> _Problem_
Starting with the first line below, reproduce each line exactly until you have included the one bearing "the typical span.".

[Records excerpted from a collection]
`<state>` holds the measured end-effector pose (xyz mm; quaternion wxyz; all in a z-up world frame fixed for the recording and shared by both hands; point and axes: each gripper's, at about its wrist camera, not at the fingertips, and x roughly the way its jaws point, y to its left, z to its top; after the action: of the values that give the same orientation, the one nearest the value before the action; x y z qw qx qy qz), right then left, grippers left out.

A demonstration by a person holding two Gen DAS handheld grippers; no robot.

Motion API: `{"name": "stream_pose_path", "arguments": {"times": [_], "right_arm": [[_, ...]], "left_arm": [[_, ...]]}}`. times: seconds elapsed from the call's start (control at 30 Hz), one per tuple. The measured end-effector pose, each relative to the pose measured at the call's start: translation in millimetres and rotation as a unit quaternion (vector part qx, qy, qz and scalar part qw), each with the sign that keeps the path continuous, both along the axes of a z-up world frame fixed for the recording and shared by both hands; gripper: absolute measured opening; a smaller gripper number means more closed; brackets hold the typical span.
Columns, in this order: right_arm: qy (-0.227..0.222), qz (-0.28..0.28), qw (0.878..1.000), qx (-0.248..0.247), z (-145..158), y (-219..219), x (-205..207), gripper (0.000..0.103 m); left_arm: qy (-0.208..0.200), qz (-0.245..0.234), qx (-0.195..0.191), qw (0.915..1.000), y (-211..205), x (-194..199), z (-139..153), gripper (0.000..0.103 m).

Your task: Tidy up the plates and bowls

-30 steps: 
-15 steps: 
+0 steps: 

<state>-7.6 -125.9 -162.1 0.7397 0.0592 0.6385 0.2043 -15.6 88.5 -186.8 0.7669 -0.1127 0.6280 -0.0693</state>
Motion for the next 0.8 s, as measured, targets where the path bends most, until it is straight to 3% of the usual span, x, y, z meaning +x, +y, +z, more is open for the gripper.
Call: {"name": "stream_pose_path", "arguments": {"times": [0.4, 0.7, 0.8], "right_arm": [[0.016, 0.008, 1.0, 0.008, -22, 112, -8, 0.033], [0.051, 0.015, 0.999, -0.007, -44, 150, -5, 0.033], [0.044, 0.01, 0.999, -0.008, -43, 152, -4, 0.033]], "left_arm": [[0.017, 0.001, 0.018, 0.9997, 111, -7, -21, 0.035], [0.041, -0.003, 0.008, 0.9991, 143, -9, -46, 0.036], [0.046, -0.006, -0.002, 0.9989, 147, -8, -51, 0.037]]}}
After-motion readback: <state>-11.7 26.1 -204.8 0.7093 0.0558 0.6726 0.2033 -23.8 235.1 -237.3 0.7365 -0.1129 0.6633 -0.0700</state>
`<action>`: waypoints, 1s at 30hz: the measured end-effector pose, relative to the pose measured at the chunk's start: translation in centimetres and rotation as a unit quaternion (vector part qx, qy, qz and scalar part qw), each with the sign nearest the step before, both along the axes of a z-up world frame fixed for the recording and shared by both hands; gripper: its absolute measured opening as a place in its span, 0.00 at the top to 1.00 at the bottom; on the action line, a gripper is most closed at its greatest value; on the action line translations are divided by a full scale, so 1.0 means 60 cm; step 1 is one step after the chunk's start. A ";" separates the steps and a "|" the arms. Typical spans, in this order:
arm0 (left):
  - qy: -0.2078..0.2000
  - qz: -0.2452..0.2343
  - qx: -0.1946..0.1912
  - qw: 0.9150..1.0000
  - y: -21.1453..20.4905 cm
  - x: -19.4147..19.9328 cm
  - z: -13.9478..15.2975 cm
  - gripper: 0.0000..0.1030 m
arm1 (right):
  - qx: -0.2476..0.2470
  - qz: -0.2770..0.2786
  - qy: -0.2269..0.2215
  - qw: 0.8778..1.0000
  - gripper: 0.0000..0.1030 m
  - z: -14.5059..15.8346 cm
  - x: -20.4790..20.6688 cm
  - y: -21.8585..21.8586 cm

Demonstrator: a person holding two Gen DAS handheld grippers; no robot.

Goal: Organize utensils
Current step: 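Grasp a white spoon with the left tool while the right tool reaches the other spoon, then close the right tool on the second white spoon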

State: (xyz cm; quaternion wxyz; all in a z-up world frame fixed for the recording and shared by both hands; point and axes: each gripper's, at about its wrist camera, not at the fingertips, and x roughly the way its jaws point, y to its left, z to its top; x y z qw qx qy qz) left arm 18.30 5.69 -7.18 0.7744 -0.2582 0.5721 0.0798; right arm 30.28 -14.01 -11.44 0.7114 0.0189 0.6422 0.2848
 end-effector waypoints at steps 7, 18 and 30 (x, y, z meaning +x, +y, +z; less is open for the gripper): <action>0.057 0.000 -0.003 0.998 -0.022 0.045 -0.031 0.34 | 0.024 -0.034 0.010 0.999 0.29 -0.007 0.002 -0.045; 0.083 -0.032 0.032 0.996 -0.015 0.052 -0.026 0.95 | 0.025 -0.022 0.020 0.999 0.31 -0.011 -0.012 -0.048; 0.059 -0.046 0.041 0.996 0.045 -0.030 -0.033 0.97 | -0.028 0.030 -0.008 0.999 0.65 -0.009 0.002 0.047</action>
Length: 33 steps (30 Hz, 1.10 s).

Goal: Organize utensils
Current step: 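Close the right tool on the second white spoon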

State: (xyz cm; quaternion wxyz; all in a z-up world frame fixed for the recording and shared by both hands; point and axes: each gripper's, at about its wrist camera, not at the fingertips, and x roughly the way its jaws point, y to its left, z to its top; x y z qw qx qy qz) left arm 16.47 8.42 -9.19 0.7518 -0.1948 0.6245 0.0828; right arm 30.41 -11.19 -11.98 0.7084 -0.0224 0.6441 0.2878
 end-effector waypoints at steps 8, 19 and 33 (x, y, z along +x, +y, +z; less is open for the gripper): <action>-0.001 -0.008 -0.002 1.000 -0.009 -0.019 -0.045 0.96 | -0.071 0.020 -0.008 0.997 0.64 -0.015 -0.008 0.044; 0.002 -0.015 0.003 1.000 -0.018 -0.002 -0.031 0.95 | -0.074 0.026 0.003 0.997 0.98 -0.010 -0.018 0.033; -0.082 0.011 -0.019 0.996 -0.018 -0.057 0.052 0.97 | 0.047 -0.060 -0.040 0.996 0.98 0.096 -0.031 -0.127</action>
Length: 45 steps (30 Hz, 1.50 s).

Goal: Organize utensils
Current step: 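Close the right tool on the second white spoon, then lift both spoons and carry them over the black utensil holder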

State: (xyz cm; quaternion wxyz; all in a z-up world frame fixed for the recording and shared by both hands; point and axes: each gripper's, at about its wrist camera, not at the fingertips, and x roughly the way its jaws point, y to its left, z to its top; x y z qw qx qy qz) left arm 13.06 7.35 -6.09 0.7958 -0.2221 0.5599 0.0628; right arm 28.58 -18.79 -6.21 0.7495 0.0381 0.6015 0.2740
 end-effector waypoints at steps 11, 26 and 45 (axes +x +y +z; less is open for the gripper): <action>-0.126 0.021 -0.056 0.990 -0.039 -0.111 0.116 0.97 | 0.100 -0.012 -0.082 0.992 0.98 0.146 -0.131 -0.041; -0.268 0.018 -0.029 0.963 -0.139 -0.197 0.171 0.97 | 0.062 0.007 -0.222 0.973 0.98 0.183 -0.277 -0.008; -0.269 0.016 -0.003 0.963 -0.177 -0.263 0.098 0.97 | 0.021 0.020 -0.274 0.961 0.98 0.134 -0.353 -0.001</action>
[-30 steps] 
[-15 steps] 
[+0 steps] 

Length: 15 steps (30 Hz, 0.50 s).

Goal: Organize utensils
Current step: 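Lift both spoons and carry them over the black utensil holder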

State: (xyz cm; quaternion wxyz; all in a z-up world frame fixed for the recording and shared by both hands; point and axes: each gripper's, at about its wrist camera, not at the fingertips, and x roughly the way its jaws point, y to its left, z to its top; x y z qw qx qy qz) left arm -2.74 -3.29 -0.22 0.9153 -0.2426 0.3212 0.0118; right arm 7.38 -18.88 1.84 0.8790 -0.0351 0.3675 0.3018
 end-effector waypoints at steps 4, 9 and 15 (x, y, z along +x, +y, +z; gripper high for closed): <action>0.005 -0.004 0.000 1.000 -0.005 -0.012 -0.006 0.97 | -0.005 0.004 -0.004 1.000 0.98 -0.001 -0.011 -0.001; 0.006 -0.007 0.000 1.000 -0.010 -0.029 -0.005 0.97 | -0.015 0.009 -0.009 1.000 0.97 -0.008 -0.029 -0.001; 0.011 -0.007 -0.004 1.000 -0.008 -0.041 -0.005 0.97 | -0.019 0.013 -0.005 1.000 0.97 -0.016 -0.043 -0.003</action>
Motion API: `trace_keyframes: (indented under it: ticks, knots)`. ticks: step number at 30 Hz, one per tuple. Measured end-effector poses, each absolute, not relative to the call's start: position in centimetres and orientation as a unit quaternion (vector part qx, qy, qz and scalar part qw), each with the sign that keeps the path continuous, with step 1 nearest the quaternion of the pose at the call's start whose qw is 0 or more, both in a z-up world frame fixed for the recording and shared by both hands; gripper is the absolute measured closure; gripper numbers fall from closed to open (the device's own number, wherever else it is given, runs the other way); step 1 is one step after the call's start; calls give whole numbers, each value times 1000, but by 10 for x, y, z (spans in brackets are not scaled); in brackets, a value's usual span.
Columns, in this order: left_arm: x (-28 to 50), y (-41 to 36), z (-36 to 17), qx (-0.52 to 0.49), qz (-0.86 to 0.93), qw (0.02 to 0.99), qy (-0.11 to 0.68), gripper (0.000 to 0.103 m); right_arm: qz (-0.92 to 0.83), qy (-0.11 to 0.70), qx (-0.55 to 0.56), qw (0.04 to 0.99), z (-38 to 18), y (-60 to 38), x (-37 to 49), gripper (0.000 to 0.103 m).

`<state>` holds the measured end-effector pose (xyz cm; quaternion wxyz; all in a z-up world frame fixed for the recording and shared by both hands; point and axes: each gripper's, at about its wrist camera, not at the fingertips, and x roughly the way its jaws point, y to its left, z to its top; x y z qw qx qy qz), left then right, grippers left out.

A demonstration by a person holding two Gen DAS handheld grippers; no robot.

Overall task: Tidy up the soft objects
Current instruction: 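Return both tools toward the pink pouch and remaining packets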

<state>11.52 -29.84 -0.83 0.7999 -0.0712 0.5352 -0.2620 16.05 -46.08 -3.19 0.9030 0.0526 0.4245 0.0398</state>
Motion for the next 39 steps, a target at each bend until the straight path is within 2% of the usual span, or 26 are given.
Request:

> _Solution to this problem_
`<state>` holds the measured end-effector pose (xyz mm; quaternion wxyz; all in a z-up world frame fixed for the recording and shared by both hands; point and axes: each gripper's, at about its wrist camera, not at the fingertips, and x roughly the way its jaws point, y to its left, z to its top; after the action: of the values that give the same orientation, the one nearest the value before the action; x y z qw qx qy qz), right then left, grippers left out.

A demonstration by a person holding two Gen DAS handheld grippers; no robot.

Motion API: `{"name": "stream_pose_path", "arguments": {"times": [_], "right_arm": [[_, ...]], "left_arm": [[_, ...]]}}`. times: seconds elapsed from the call's start (control at 30 Hz), one per tuple. The measured end-effector pose, each relative to the pose measured at the call's start: translation in millimetres and rotation as a unit quaternion (vector part qx, qy, qz and scalar part qw), each with the sign that keeps the path continuous, both along the axes of a z-up world frame fixed for the recording and shared by both hands; gripper: absolute measured opening; a smaller gripper number means more closed; brackets hold the typical span.

There is nothing else to add to the answer.